As Max Boot implies, riot-torn Tunisia is not predestined for any particular future. The U.S. response will matter to the outcome. The sclerotic Ben Ali regime has been under rhetorical fire from dissidents for years due to its corrupt, repressive character, but there is no evidence of an organized opposition bent on armed revolution. No ideological red flags are waving over Tunisia; there may be groups encouraging the outbreak of unrest, but there has been no accelerating drumbeat from a well-defined radical organization like the plotters of the Iranian revolution in 1979. The riots in Tunisia mirror the fears in Algeria, Libya, Egypt, and Jordan over a common set of economic woes: rising food and gas prices and high unemployment.
But while Tunisia may not be experiencing a centrally directed ideological revolt, the political conditions are not quiescent there.
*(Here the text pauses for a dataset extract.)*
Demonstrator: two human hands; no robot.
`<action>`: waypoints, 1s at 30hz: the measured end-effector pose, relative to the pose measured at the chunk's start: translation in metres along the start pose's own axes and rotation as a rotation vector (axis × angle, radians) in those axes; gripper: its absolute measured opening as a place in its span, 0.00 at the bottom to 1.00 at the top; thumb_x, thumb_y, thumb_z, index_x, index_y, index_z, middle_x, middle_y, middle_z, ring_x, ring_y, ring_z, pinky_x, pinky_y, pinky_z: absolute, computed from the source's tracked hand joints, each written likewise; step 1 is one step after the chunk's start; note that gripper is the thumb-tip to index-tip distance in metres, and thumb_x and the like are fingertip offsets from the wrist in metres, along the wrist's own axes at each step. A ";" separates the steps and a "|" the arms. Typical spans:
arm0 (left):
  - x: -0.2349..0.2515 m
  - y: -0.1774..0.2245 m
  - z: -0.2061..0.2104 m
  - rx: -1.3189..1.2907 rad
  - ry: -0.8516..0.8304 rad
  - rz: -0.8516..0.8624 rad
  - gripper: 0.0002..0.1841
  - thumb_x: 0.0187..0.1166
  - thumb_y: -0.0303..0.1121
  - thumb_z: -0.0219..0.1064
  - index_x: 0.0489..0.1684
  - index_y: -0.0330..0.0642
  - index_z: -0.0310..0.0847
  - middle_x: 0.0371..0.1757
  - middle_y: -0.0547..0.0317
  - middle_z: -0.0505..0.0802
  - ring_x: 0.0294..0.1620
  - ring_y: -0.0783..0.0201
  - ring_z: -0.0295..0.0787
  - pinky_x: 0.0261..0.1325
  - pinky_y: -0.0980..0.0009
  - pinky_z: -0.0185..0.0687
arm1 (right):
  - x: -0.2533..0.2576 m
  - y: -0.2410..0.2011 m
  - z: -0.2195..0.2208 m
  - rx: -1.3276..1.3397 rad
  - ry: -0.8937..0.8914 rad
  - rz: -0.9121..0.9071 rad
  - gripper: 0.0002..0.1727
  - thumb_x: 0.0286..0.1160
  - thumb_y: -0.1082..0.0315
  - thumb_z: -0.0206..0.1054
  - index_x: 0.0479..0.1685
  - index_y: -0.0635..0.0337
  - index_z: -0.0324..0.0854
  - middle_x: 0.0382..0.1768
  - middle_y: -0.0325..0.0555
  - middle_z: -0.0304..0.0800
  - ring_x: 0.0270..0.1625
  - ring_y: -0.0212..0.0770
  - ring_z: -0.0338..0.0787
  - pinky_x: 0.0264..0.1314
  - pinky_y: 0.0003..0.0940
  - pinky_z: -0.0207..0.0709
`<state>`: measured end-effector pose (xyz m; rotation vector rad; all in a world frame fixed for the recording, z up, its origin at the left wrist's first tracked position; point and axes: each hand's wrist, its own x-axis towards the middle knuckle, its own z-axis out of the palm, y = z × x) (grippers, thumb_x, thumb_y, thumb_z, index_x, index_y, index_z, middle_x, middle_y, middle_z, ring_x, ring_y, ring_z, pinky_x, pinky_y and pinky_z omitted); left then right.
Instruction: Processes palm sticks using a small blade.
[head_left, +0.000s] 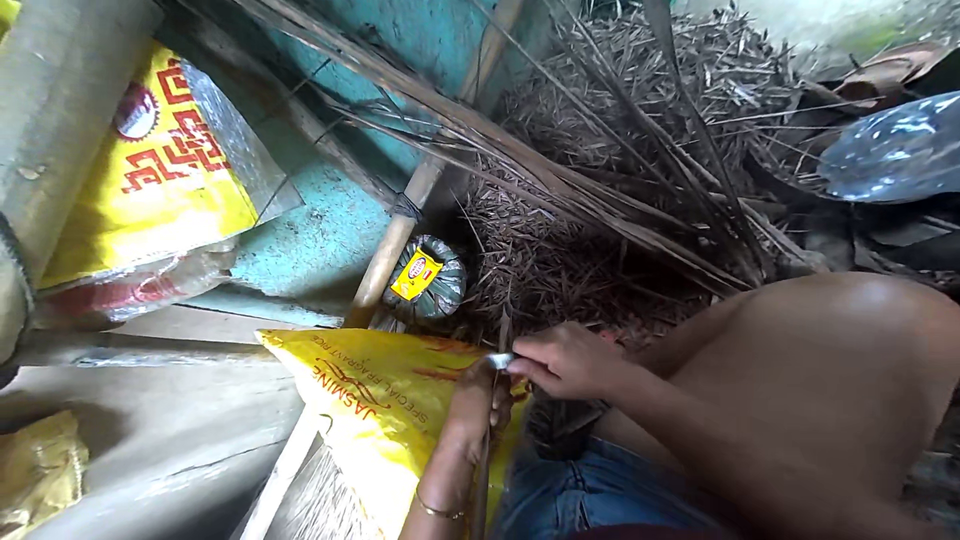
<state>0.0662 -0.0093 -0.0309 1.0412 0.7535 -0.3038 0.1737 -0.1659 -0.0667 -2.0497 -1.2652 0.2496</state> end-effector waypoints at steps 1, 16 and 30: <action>-0.001 0.000 -0.001 0.010 -0.021 -0.008 0.19 0.97 0.36 0.37 0.37 0.44 0.71 0.12 0.72 0.67 0.07 0.80 0.57 0.10 0.85 0.56 | 0.001 0.005 -0.003 -0.037 0.007 0.069 0.30 0.90 0.46 0.49 0.28 0.61 0.79 0.18 0.50 0.80 0.24 0.53 0.86 0.25 0.54 0.76; -0.001 -0.005 -0.008 -0.026 -0.053 -0.055 0.18 0.97 0.38 0.37 0.37 0.44 0.69 0.12 0.74 0.64 0.06 0.80 0.56 0.09 0.85 0.56 | 0.004 0.026 -0.002 -0.097 0.078 0.192 0.30 0.90 0.48 0.50 0.28 0.64 0.80 0.19 0.53 0.81 0.25 0.56 0.88 0.27 0.57 0.77; -0.004 -0.004 -0.006 0.027 -0.023 -0.021 0.18 0.97 0.37 0.39 0.37 0.43 0.70 0.12 0.73 0.64 0.06 0.79 0.56 0.10 0.85 0.56 | 0.007 0.031 -0.005 -0.151 0.115 0.298 0.27 0.89 0.50 0.53 0.29 0.64 0.81 0.20 0.55 0.83 0.27 0.60 0.89 0.28 0.60 0.78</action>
If pluralism and consensual government are to take hold, the U.S. will have to interest itself in the process. The usual suspects — the Muslim Brotherhood, al-Qaeda — have stakes in Tunisia already. The principal opposition group, al-Nadha (“Renaissance”), is an affiliate of the Muslim Brotherhood. Its leader, Rachid Ghannouchi (not to be confused with the prime minister, Mohamed Ghannouchi, who took power on Friday), is an exile in Britain, a biographical detail that echoes the history of Ayatollah Ruhollah Khomeini. But Ghannouchi’s profile as a Sunni Islamist leader is more similar to that of the Muslim Brotherhood’s Yusuf al-Qaradawi; Ghannouchi endorses terrorist groups like Hamas but spends most of his time writing, lecturing, and attending conferences.
Rachid Ghannouchi has been largely silent during the past week’s unrest, giving no indication that he has specific political intentions. But he would be a natural focus of interest for regional governments — Turkey, Saudi Arabia, Italy, France — that are on the alert to influence developments in Tunisia. Attempts at influence by Tehran are a given as well: Ghannouchi was an early supporter of the 1979 revolution and has maintained his ties to Iranian clerics. Tunisia severed relations with Iran in the 1980s over the Islamic Republic’s penchant for fomenting unrest, but diplomatic and economic ties have been restored over the past decade. These ties include an Iranian cultural center in Tunis (referenced here and here), an entity that in other regional nations has been a means of introducing paramilitary operatives and Islamist recruiters.
Meanwhile, al-Qaeda in the Maghreb (AQIM) has seized on the Tunisian unrest as a pretext for issuing audio appeals and a recruiting video. There is no evidence AQIM is organized for operations on a large scale, nor is the seizure of political power an al-Qaeda method. But any period of internal disorder in Tunisia will be an invitation to AQIM to ramp up its efforts there.
Tunisia sits on a crucial geographic chokepoint — the Strait of Sicily — in the central Mediterranean Sea. The U.S. and Europe can get away with shrinking navies while the Mediterranean coast is held by well-disposed governments. But Tunisia is one of a handful of nations in the world that could single-handedly turn a maritime choke point into an oversize international security problem. A radicalized Tunisia would have even greater security implications than a radicalized Libya or Algeria; the geography of a strait is a stern taskmaster. And Iran’s history of interest in the choke points on which the West relies for commerce and naval power (see here and here) suggests that the leadership in Tehran is fully aware of those implications and will do what it can to exploit them.
The good news is that a newly liberal, consensual government in Tunisia would be the best outcome for U.S. interests as well as for Tunisians. But we will have to actively encourage that outcome if we want to see it. The forces working against it are sure to multiply.